First-generation anxiety therapies like systematic desensitization and exposure therapy with response prevention are only the beginning of behaviorally based psychotherapy. A vast array of more or less pure learning-theory based techniques have been developed and are currently in widespread use in helping to treat various conditions including mental retardation and autism, Alzheimer’s, oppositional defiant disorder, conduct disorder, and other attachment disorders of childhood. They are widely used to teach parents how to discipline their children effectively. Of course, they are also widely used to teach dogs how to be obedient and to do tricks too). Second generation behavioral techniques (e.g., cognitive-behavioral techniques of which I will speak more of next time) are in very widespread use for the primary treatment of anxiety, panic and depression, and are very useful adjunctive therapies for more biologically driven illnesses such as bipolar disorder and schizophrenia. In fact, it is quite reasonable to say that the family of behaviorally based psychotherapies are the dominant form of therapy available today.

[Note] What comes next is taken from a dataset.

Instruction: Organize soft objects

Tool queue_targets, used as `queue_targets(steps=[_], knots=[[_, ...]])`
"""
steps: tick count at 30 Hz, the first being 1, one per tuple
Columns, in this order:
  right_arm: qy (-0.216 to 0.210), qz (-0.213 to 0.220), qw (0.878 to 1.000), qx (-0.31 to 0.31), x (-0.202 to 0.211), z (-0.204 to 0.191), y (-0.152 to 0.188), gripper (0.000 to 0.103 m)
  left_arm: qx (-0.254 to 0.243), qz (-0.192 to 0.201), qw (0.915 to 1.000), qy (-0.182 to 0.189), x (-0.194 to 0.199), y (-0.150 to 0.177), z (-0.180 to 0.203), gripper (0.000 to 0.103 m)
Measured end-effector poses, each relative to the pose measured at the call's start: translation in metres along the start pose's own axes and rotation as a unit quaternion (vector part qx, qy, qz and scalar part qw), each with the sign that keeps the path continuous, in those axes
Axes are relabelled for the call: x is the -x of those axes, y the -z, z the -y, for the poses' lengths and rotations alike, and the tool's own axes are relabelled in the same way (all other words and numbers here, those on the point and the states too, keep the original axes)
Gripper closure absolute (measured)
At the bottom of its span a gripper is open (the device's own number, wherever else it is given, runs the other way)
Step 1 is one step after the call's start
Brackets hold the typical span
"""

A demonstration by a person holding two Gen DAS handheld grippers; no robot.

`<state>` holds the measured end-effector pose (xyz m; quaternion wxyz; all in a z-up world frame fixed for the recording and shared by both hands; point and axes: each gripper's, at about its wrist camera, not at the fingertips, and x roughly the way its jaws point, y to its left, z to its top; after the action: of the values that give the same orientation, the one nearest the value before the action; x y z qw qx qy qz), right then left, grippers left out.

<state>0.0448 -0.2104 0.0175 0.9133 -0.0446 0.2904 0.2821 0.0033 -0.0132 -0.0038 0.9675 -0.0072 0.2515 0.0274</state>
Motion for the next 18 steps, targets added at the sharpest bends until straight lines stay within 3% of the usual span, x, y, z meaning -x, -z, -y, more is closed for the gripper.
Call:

There is a reason for the current dominance of the behavioral school, and that is that the value system that gave rise to behaviorism is currently synchronized with the value system that has come to drive the western world. In this value system objective events are more important than subject ones, things can’t really be said to exist until they are reliably measurable, and measurable results matter. Traditional psychodyanmic approaches were not historically evidence-based, being instead based on the aesthetic beauty and felt “rightness” of intellectual frameworks and theories created by bright theorists. While they undoubtedly helped people to have more insight into their problems and to grow as people, the insight that psychodynamically oriented therapies help to create does not necessarily translate into patients having fewer behavioral problems as a result. As far as I can tell, money for delivering therapy got tighter and tighter (starting in the 1980s), payers demanded more targeted and accountable forms of therapy as a result, and behavioral approaches were simply the more efficient accountable way to go and thus tended to be chosen over less accountable therapy forms. This is both a good situation and a bad one at the same time for while it is undoubtedly a good thing that phobic patients become free from anxiety rather than just understand why they are anxious, I think there is a real value to be had in understanding why you are anxious. I think it is a bad thing that the insights of talented psychodynamic therapists are less available today then they used to be.

Anyway, schools of therapy adapt to to the changing times. Today there are psychodyanmically informed therapies that are stripped down and made measurable and empirical. One of them in particular, “Interpersonal Psychotherapy” has been scientifically shown to be an effective treatment for depression, and I’m confident that there are more examples of this sort of thing out there that I haven’t encountered yet. The empiricalization (“science-ification”) of psychodyanmic psychotherapy has begun. On the other side of the equation, the behavioral school, which for years refused to entertain the utility of ideas like “mind” “thoughts” and “feelings”, treating the entire mind as a sort of unimportant thing which could be discarded without affecting therapy efficacy, has now thoroughly embraced mentalism and the importance of subjective behaviors such as thinking and feeling; behaviors that psychodynamic therapies were calling attention to all the while. It took the behaviorists about 60 years to get it that subjective mental events were important, but they have gotten it now. I’ll tell more about that story next month. Until then, thanks for reading.